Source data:
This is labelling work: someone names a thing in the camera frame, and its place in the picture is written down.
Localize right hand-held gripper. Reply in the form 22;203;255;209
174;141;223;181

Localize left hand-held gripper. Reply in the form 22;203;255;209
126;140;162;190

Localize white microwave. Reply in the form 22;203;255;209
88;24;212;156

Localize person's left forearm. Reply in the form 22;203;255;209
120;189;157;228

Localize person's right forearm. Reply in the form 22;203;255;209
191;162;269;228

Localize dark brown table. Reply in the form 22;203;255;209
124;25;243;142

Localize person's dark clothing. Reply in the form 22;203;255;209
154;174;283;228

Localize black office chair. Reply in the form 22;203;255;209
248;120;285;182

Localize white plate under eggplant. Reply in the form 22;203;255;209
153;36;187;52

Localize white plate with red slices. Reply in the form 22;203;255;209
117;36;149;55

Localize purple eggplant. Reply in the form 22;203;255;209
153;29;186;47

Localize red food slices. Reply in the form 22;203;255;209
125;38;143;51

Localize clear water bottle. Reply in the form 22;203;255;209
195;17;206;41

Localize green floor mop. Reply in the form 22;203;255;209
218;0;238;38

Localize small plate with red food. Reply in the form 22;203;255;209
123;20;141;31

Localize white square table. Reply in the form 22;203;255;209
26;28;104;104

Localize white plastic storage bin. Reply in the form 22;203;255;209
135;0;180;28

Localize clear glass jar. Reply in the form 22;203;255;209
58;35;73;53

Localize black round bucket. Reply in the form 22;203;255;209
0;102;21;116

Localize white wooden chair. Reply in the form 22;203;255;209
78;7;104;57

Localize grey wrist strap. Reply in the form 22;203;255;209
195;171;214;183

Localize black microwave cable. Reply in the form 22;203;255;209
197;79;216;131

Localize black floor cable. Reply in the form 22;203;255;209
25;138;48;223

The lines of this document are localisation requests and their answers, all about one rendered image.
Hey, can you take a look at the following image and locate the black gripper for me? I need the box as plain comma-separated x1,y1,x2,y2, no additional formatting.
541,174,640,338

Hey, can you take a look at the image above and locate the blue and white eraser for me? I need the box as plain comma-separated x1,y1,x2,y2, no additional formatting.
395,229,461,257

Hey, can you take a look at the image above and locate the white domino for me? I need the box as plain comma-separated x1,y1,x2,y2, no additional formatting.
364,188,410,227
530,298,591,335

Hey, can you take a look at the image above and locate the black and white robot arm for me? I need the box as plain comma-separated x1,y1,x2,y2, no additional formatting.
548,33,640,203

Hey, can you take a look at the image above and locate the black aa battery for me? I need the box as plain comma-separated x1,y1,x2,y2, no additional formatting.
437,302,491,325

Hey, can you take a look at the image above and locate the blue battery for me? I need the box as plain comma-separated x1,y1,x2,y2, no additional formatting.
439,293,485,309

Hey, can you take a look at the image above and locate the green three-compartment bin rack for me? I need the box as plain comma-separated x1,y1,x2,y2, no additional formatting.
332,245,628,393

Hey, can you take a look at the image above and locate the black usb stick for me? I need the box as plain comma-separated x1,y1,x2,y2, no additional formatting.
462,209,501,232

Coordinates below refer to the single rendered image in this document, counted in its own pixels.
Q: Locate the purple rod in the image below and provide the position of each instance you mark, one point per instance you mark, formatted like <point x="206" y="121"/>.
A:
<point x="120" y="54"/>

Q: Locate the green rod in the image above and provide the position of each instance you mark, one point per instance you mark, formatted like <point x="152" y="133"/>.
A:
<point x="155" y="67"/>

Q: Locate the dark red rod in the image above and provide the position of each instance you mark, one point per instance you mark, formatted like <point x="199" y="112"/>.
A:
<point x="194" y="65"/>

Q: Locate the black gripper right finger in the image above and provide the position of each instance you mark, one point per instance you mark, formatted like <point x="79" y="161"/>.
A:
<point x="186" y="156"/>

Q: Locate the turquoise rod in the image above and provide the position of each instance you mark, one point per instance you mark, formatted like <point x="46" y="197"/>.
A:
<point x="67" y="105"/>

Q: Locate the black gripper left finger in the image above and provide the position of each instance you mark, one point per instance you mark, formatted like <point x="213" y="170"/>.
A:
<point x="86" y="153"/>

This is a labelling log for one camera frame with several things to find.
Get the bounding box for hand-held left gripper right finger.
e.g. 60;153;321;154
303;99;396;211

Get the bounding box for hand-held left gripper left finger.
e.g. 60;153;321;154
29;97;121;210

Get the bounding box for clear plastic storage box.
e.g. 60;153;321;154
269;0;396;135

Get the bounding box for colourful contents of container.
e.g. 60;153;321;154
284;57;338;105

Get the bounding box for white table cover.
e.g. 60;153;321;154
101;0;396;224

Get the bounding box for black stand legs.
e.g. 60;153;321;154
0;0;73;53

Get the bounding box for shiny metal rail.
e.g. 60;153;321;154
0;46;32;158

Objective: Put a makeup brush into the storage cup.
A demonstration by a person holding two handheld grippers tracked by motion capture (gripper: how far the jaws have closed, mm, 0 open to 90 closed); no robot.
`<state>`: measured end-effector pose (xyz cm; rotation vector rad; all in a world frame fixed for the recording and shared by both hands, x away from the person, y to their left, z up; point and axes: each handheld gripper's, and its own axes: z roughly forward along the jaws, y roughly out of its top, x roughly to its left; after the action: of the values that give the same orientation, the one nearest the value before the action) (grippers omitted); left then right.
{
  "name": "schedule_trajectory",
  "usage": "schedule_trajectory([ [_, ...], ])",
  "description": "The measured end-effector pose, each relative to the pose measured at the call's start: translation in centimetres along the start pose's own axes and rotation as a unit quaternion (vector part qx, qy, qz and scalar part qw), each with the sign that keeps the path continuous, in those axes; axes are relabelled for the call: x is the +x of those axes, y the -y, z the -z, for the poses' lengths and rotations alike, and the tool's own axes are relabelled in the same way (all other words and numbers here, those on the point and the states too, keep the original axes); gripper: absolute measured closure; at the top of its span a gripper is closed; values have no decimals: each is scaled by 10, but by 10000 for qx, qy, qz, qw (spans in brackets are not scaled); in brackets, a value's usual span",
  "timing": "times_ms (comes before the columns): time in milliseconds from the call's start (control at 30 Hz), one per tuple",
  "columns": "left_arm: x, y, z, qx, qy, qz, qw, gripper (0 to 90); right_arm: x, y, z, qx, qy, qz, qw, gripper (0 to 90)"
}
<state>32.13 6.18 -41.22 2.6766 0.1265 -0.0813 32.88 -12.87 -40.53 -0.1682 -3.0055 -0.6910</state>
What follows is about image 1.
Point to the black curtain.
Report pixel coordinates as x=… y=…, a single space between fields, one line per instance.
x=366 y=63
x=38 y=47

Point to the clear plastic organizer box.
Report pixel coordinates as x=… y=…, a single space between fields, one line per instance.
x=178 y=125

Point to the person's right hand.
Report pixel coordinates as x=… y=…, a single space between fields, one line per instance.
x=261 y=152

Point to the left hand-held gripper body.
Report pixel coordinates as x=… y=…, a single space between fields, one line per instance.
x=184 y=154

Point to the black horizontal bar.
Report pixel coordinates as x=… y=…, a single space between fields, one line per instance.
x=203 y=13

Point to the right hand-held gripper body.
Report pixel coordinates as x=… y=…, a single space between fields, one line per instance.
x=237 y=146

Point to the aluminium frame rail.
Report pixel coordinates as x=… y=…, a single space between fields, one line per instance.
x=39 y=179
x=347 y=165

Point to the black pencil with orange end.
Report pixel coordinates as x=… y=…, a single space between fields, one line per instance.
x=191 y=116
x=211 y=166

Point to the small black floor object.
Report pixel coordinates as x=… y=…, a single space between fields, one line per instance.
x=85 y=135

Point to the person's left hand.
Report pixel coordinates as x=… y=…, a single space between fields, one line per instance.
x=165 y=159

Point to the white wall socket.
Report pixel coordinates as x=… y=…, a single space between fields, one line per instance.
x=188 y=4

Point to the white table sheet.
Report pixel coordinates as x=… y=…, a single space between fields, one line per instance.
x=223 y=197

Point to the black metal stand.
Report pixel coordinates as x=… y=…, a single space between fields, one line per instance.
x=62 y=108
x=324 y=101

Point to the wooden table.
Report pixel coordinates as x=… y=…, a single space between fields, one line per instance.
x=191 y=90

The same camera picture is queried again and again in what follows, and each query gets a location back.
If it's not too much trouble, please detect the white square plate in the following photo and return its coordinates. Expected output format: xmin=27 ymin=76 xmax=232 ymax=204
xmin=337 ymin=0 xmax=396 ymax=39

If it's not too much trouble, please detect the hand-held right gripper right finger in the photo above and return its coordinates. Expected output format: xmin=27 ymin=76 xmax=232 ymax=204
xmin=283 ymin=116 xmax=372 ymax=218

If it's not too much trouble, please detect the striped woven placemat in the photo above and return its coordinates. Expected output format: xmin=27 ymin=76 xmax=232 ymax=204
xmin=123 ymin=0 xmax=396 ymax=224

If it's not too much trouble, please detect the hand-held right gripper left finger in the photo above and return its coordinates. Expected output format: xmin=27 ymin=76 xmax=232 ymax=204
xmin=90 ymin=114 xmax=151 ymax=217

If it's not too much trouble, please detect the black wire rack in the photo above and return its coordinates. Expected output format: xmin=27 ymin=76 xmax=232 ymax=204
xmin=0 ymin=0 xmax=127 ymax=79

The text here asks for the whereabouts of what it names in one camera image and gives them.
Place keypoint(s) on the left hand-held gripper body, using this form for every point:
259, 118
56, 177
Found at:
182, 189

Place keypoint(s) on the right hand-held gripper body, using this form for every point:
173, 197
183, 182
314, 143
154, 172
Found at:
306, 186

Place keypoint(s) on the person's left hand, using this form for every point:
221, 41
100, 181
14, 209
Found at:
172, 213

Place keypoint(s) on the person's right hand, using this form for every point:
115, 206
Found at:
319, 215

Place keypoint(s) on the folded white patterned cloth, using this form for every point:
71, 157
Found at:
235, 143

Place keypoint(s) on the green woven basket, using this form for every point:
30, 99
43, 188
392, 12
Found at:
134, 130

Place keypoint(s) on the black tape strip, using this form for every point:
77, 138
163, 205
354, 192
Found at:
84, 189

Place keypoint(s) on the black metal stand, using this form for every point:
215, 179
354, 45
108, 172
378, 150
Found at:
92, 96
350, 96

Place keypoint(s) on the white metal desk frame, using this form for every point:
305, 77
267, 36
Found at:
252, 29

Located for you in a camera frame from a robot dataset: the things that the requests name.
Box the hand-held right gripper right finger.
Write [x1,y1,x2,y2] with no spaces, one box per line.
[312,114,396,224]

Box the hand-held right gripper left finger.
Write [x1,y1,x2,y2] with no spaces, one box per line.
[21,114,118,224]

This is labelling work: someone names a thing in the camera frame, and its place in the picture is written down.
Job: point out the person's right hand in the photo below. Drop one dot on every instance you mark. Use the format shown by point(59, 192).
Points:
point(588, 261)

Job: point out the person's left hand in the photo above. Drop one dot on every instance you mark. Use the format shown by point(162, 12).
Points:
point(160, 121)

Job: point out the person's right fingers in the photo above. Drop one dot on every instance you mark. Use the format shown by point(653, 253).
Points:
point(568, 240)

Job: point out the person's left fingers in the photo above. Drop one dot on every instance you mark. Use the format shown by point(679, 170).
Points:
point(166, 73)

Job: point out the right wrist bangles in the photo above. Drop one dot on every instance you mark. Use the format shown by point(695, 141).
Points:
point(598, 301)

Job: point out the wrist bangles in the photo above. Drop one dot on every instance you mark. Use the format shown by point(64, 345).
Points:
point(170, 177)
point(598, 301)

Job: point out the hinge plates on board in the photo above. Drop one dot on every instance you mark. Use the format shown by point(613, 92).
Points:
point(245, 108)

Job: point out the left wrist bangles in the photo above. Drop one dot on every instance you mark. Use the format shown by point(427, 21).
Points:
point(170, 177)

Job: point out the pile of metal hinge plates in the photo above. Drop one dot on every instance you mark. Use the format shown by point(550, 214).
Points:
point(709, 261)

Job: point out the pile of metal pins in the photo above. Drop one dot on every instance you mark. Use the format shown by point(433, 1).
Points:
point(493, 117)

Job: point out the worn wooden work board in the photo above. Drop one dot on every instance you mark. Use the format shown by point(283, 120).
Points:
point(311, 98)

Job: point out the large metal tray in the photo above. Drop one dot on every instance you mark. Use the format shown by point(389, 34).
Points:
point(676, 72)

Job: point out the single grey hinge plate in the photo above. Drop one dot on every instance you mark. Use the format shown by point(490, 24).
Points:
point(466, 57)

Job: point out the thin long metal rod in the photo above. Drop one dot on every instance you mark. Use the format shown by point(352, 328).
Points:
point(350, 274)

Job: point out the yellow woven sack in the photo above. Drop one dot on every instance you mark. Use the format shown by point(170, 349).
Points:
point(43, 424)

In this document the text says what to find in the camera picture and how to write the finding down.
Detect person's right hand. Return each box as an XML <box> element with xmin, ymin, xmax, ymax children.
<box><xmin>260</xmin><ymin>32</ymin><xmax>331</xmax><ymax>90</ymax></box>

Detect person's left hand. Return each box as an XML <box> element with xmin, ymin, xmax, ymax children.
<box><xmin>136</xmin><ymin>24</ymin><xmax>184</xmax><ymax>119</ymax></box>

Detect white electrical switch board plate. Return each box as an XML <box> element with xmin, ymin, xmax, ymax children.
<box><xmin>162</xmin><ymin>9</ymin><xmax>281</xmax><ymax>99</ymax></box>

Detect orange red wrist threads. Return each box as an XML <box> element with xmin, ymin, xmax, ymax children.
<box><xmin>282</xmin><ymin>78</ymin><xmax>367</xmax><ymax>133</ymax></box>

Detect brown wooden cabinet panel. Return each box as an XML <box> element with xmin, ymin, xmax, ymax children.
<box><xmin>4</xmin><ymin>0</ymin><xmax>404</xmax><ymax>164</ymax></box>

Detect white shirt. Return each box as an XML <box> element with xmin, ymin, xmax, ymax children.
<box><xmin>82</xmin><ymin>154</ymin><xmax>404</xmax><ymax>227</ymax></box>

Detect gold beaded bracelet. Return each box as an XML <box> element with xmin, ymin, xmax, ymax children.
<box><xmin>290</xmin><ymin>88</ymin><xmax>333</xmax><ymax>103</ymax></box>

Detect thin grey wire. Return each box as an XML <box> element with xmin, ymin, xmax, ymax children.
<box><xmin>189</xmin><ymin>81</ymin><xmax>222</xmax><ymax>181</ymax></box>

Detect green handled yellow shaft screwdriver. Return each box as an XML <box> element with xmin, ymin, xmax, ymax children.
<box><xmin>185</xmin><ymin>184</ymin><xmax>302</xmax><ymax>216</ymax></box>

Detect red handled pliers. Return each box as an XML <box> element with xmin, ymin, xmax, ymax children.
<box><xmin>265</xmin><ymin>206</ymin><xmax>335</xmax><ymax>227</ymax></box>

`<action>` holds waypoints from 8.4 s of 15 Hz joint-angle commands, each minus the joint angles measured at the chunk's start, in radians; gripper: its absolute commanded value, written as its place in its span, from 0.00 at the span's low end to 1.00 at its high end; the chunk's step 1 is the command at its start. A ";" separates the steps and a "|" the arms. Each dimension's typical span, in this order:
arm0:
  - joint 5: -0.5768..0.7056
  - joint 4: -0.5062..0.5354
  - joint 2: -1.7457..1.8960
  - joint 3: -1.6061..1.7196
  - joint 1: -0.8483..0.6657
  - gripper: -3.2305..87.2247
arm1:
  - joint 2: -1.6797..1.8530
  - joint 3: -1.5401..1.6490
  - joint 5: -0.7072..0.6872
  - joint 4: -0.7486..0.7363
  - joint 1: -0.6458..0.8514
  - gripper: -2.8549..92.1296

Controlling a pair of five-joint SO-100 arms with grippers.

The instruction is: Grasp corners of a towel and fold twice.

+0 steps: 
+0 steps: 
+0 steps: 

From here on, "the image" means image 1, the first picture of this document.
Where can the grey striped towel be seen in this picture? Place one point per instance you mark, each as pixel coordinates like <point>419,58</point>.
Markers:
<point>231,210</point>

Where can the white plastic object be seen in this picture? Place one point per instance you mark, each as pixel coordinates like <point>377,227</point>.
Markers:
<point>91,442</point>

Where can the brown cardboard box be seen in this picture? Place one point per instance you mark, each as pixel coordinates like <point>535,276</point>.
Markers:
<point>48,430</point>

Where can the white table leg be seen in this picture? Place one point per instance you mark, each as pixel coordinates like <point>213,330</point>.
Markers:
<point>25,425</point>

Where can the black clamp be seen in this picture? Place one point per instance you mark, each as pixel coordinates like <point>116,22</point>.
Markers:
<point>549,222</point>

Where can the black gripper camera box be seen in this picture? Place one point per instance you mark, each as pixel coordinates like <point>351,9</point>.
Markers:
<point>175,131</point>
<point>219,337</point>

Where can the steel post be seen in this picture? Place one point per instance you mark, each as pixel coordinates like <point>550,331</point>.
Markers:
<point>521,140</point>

Work item ::
Line count for "plates": say how many lines of the entries above include that word, and give only the number.

Output for this task ::
2